TASK DIRECTIONS: Each line that contains the word "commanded" is to be copied from the records below.

EXCERPTED DATA:
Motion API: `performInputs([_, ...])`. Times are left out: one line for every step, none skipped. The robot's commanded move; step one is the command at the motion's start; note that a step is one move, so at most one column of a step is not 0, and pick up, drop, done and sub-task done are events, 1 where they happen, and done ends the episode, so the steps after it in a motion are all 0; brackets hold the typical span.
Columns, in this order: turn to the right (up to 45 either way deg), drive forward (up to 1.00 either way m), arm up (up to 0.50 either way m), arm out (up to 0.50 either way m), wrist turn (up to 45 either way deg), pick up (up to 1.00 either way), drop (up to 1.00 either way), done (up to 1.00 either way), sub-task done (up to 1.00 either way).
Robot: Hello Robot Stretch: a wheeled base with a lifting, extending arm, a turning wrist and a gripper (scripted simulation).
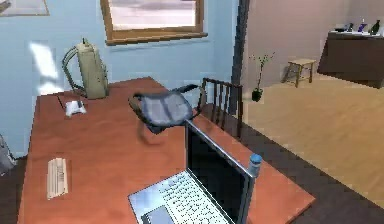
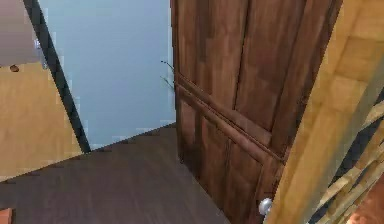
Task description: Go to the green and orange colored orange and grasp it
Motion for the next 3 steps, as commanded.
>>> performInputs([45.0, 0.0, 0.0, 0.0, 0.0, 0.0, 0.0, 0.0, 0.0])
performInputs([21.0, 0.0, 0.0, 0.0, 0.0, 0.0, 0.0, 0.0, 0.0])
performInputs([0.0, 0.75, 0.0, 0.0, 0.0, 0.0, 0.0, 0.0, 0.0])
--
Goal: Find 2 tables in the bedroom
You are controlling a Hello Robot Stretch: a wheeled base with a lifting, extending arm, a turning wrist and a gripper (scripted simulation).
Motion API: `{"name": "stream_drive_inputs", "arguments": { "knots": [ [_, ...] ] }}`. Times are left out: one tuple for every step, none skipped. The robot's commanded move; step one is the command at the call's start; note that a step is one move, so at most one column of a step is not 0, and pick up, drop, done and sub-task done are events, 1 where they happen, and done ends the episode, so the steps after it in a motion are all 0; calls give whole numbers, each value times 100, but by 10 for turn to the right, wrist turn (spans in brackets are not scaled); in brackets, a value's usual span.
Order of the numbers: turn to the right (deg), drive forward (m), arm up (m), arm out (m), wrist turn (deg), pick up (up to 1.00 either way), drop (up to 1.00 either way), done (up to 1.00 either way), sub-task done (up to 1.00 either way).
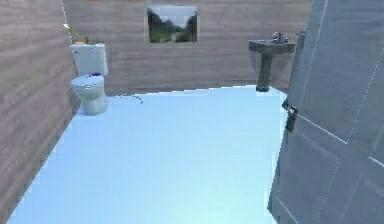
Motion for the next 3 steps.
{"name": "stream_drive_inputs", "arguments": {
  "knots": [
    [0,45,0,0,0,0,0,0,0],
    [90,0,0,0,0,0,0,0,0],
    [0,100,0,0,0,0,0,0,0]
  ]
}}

YOUR RESPONSE:
Motion API: `performInputs([_, ...])`. Times are left out: one line for every step, none skipped. The robot's commanded move; step one is the command at the motion's start; note that a step is one move, so at most one column of a step is not 0, and pick up, drop, done and sub-task done are events, 1 where they happen, and done ends the episode, so the steps after it in a motion are all 0; brackets hold the typical span.
Motion for the next 3 steps, as commanded.
Motion API: `{"name": "stream_drive_inputs", "arguments": { "knots": [ [_, ...] ] }}`. Times are left out: one tuple for every step, none skipped. The robot's commanded move; step one is the command at the call's start; note that a step is one move, so at most one column of a step is not 0, and pick up, drop, done and sub-task done are events, 1 where they happen, and done ends the episode, so the steps after it in a motion are all 0; calls give whole numbers, each value times 100, but by 10 for turn to the right, wrist turn (spans in brackets are not scaled); in brackets, a value's usual span.

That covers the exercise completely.